### [Extracted records]

****************

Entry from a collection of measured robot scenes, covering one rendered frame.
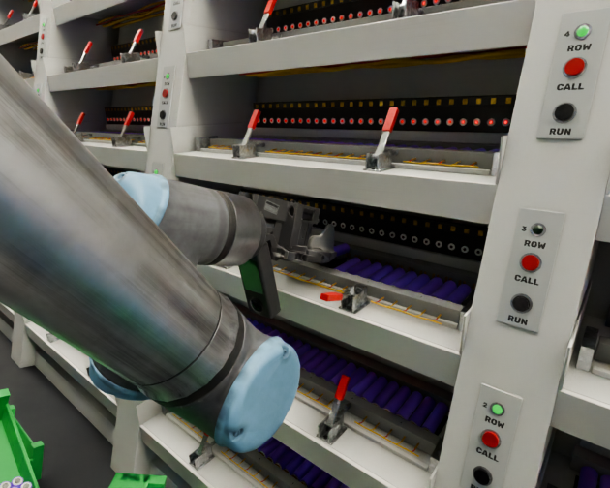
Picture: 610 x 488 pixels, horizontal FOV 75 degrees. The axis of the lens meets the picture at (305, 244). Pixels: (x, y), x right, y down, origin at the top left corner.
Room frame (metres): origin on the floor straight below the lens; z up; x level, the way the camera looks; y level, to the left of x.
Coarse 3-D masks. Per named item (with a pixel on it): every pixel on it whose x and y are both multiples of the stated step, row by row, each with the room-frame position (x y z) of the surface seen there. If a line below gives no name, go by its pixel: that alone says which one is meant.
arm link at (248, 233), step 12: (240, 204) 0.46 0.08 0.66; (252, 204) 0.48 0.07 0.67; (240, 216) 0.45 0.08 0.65; (252, 216) 0.47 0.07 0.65; (240, 228) 0.45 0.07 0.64; (252, 228) 0.46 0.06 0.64; (240, 240) 0.45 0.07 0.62; (252, 240) 0.46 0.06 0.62; (240, 252) 0.46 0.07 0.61; (252, 252) 0.47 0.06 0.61; (216, 264) 0.46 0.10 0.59; (228, 264) 0.47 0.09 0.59; (240, 264) 0.49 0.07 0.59
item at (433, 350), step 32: (416, 256) 0.66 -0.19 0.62; (448, 256) 0.63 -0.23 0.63; (224, 288) 0.69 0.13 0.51; (288, 288) 0.61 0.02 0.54; (320, 288) 0.61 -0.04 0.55; (320, 320) 0.56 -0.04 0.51; (352, 320) 0.52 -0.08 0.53; (384, 320) 0.51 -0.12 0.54; (416, 320) 0.51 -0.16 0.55; (384, 352) 0.50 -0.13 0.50; (416, 352) 0.47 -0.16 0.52; (448, 352) 0.44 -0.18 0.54
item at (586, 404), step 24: (576, 336) 0.43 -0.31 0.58; (600, 336) 0.43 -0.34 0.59; (576, 360) 0.42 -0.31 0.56; (600, 360) 0.42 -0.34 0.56; (576, 384) 0.39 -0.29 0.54; (600, 384) 0.39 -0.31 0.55; (576, 408) 0.37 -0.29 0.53; (600, 408) 0.36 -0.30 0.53; (576, 432) 0.37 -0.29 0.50; (600, 432) 0.36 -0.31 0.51
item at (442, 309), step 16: (304, 272) 0.64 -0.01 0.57; (320, 272) 0.62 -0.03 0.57; (336, 272) 0.61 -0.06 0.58; (368, 288) 0.57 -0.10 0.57; (384, 288) 0.55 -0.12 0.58; (400, 288) 0.55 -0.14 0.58; (400, 304) 0.54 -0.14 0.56; (416, 304) 0.52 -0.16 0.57; (432, 304) 0.51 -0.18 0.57; (448, 304) 0.50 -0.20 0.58; (432, 320) 0.49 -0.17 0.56
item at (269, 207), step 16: (240, 192) 0.52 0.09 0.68; (272, 208) 0.52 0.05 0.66; (288, 208) 0.55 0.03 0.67; (304, 208) 0.56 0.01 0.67; (272, 224) 0.54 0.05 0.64; (288, 224) 0.54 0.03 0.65; (304, 224) 0.57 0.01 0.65; (272, 240) 0.53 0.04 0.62; (288, 240) 0.54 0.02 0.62; (304, 240) 0.58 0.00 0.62; (272, 256) 0.54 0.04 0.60; (288, 256) 0.54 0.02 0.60
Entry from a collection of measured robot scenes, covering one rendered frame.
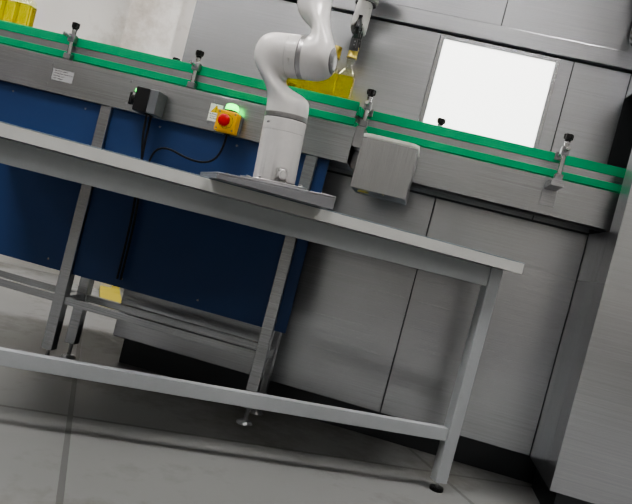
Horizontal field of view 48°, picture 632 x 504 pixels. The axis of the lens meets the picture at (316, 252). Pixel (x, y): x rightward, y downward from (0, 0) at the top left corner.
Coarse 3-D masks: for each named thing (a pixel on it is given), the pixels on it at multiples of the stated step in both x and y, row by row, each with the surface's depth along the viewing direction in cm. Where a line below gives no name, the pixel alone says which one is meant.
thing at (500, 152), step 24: (384, 120) 240; (408, 120) 239; (432, 144) 238; (456, 144) 237; (480, 144) 236; (504, 144) 235; (528, 168) 233; (552, 168) 233; (576, 168) 232; (600, 168) 230; (624, 168) 229
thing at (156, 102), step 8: (144, 88) 232; (136, 96) 232; (144, 96) 232; (152, 96) 232; (160, 96) 233; (136, 104) 232; (144, 104) 232; (152, 104) 232; (160, 104) 235; (144, 112) 233; (152, 112) 232; (160, 112) 237
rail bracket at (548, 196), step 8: (568, 136) 220; (568, 144) 221; (560, 152) 222; (568, 152) 220; (560, 160) 221; (560, 168) 221; (560, 176) 220; (552, 184) 220; (560, 184) 220; (544, 192) 230; (552, 192) 230; (544, 200) 230; (552, 200) 230
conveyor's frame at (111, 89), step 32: (0, 64) 248; (32, 64) 246; (64, 64) 245; (96, 96) 243; (128, 96) 241; (192, 96) 238; (224, 96) 237; (96, 128) 243; (256, 128) 235; (320, 128) 232; (352, 128) 230; (352, 160) 240; (448, 160) 235; (448, 192) 247; (480, 192) 234; (512, 192) 232; (576, 192) 230; (608, 192) 228; (576, 224) 241; (608, 224) 228
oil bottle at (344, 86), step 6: (342, 72) 244; (348, 72) 244; (354, 72) 245; (342, 78) 244; (348, 78) 243; (354, 78) 245; (336, 84) 244; (342, 84) 244; (348, 84) 243; (336, 90) 244; (342, 90) 244; (348, 90) 243; (336, 96) 244; (342, 96) 244; (348, 96) 244
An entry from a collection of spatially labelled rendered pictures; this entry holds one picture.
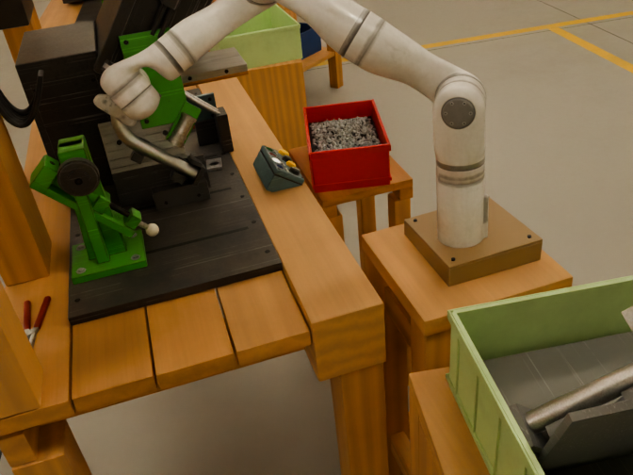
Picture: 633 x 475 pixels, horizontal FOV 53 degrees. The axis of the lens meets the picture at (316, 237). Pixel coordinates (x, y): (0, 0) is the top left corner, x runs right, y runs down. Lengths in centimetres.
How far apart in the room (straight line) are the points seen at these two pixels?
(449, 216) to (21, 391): 82
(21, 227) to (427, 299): 82
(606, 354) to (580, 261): 168
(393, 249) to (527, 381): 43
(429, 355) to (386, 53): 57
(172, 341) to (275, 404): 108
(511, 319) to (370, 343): 27
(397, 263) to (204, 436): 108
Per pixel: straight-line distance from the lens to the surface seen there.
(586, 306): 116
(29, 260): 145
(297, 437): 212
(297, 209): 145
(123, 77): 117
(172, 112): 155
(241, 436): 216
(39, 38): 180
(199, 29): 118
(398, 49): 118
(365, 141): 176
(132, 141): 152
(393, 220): 180
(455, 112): 116
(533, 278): 132
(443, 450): 108
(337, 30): 116
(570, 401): 90
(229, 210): 148
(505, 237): 134
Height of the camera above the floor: 165
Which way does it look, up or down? 34 degrees down
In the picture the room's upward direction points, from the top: 6 degrees counter-clockwise
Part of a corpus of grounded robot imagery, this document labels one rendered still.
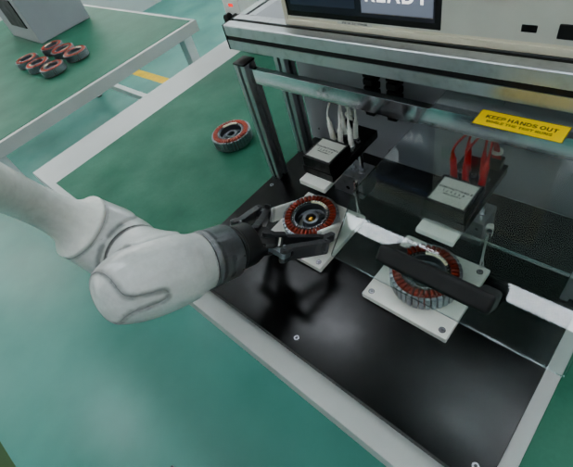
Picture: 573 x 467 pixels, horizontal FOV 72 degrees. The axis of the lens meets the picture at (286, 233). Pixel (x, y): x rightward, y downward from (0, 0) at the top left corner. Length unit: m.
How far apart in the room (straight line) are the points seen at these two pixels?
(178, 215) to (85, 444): 1.04
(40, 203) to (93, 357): 1.38
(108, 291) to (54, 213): 0.15
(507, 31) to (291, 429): 1.25
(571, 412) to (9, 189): 0.75
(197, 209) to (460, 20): 0.68
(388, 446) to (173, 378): 1.16
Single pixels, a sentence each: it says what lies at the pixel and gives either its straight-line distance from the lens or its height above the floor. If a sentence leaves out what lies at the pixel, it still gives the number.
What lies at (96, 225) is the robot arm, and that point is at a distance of 0.63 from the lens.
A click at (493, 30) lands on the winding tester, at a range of 0.56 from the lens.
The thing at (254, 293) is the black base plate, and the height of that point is 0.77.
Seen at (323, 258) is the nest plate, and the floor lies 0.78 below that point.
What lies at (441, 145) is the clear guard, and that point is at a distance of 0.49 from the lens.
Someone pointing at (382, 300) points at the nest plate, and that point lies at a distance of 0.69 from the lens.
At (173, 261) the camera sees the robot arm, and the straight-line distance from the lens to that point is 0.54.
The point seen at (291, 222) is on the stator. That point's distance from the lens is 0.77.
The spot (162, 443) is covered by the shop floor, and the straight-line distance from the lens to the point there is 1.61.
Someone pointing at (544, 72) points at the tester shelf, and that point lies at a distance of 0.53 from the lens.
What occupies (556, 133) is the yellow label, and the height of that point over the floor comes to 1.07.
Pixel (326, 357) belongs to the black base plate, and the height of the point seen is 0.77.
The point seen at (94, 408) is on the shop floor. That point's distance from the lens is 1.82.
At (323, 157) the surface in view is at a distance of 0.73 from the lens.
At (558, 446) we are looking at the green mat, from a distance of 0.67.
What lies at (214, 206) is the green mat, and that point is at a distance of 0.98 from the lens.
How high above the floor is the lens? 1.37
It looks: 47 degrees down
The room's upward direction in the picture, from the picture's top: 20 degrees counter-clockwise
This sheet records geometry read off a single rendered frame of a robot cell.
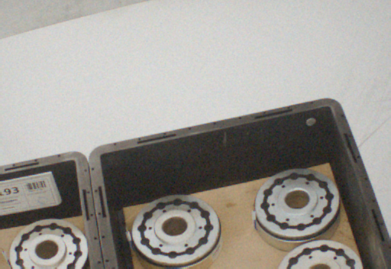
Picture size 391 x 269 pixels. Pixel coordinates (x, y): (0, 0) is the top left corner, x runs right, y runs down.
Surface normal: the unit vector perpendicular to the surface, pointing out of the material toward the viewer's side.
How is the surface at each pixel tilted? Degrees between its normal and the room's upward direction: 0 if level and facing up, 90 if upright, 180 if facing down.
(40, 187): 90
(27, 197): 90
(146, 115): 0
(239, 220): 0
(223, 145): 90
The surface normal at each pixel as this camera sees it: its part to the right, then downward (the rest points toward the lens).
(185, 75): -0.12, -0.69
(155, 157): 0.17, 0.70

****************

### [Exercise objective]
Exactly the lines above from the one that contains "Part of a corpus" down to the one that contains "The spot (162, 443)" are to be output, both ends kept and pictures omitted.

### [Solved exercise]
Part of a corpus of grounded robot imagery, this document labels one rendered still.
Picture: 573 x 467 pixels, horizontal FOV 72 degrees. The axis of the lens meets the picture at (286, 233). Pixel (x, y): x rightward, y downward from (0, 0) at the top left corner. Length unit: m.
How far apart in the room (straight line) are the points seen at these two pixels?
(178, 215) to (85, 444): 1.04
(40, 203) to (93, 357): 1.38
(108, 291) to (54, 213): 0.15
(507, 31) to (291, 429): 1.25
(571, 412) to (9, 189): 0.75
(197, 209) to (460, 20): 0.68
(388, 446) to (173, 378): 1.16
Single pixels, a sentence each: it says what lies at the pixel and gives either its straight-line distance from the lens or its height above the floor. If a sentence leaves out what lies at the pixel, it still gives the number.
What lies at (96, 225) is the robot arm, and that point is at a distance of 0.63 from the lens.
A click at (493, 30) lands on the winding tester, at a range of 0.56 from the lens.
The thing at (254, 293) is the black base plate, and the height of that point is 0.77.
Seen at (323, 258) is the nest plate, and the floor lies 0.78 below that point.
What lies at (441, 145) is the clear guard, and that point is at a distance of 0.49 from the lens.
Someone pointing at (382, 300) points at the nest plate, and that point lies at a distance of 0.69 from the lens.
At (173, 261) the camera sees the robot arm, and the straight-line distance from the lens to that point is 0.54.
The point seen at (291, 222) is on the stator. That point's distance from the lens is 0.77.
The spot (162, 443) is covered by the shop floor, and the straight-line distance from the lens to the point there is 1.61.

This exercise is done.